#### Problem to solve
Show each line of the entries below in which the word "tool" appears.

(Supplied material Opens)

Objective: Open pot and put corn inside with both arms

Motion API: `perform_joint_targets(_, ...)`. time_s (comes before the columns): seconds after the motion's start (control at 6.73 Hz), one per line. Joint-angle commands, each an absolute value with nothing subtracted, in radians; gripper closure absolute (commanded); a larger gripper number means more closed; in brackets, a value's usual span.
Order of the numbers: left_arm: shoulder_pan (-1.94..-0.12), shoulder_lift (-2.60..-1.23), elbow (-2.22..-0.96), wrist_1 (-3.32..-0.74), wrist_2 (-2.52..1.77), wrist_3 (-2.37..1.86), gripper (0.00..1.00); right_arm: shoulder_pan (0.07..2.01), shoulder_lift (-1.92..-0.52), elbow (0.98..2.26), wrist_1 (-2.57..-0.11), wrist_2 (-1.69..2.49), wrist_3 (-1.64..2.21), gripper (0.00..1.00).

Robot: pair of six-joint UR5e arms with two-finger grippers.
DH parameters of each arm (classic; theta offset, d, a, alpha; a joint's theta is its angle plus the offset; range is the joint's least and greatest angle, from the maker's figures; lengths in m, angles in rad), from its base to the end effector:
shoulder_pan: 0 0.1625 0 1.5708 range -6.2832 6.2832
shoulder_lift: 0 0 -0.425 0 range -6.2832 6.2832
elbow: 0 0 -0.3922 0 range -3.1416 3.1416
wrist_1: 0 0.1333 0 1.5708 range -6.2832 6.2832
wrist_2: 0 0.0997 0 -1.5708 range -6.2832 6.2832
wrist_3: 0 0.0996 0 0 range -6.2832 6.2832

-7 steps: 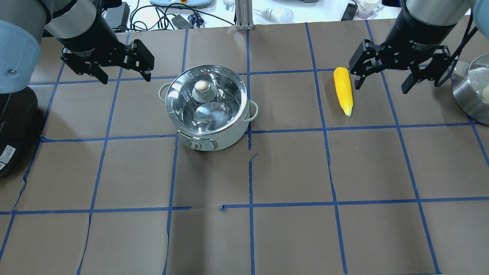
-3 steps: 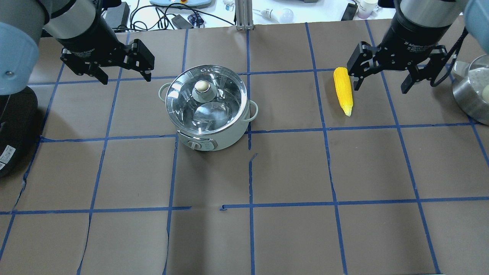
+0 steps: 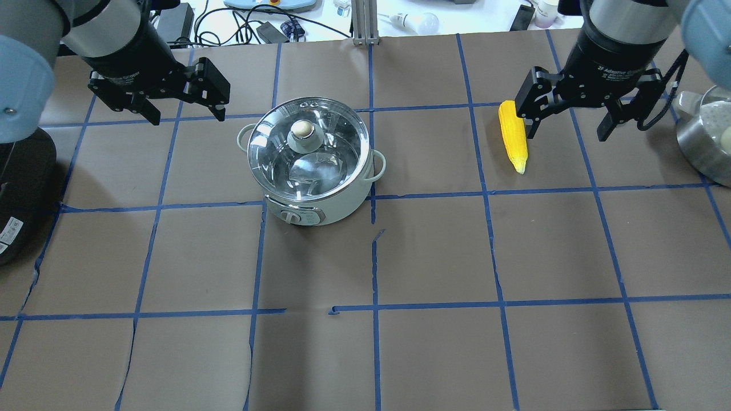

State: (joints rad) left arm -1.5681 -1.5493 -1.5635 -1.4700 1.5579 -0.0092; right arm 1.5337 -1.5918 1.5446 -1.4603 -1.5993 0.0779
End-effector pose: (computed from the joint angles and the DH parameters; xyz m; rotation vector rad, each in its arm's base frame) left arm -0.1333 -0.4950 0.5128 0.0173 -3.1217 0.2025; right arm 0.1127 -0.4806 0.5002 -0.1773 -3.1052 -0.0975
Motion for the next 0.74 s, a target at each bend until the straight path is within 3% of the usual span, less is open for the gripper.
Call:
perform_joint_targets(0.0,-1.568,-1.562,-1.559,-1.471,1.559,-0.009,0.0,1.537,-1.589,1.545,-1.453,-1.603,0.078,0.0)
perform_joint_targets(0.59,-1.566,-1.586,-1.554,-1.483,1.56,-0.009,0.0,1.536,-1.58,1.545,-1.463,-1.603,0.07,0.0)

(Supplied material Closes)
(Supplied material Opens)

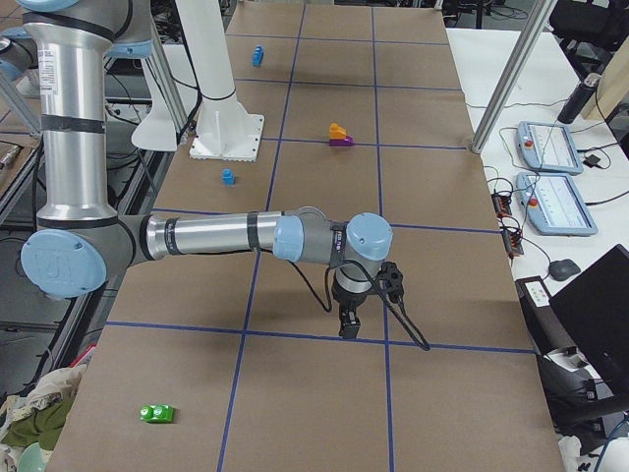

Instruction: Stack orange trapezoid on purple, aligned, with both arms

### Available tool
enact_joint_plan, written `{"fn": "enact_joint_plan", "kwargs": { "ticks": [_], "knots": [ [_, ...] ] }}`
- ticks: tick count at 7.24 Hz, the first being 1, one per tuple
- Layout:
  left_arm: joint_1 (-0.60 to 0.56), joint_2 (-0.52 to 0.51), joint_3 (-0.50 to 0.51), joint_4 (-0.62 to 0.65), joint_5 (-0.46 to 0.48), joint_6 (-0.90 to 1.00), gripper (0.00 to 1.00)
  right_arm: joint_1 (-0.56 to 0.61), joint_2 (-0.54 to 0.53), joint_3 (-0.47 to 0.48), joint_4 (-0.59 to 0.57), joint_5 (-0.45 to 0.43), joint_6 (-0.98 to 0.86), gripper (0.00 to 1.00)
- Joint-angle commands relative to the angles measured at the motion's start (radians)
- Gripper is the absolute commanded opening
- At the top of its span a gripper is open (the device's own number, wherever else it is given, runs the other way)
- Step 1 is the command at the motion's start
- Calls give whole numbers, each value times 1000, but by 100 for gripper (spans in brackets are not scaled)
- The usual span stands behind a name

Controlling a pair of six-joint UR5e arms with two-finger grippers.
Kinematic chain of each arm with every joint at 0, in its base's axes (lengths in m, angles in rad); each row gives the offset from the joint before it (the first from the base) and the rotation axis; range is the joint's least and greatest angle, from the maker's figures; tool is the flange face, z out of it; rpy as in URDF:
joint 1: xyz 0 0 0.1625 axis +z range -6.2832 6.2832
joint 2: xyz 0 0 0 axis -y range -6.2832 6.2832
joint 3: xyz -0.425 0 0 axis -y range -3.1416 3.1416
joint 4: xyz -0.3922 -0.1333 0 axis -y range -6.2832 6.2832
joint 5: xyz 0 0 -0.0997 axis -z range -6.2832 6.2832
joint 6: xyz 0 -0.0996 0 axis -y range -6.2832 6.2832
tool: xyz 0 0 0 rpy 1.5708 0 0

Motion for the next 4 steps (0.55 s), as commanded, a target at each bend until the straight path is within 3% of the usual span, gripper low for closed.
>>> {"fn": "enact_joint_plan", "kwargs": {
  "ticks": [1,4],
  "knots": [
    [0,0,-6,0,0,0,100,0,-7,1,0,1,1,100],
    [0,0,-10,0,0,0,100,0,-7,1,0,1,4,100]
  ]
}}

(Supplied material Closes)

#### Written answer
### Available tool
Kinematic chain of each arm with every joint at 0, in its base's axes (lengths in m, angles in rad); each row gives the offset from the joint before it (the first from the base) and the rotation axis; range is the joint's least and greatest angle, from the maker's figures; tool is the flange face, z out of it; rpy as in URDF:
tool: xyz 0 0 0 rpy 1.5708 0 0

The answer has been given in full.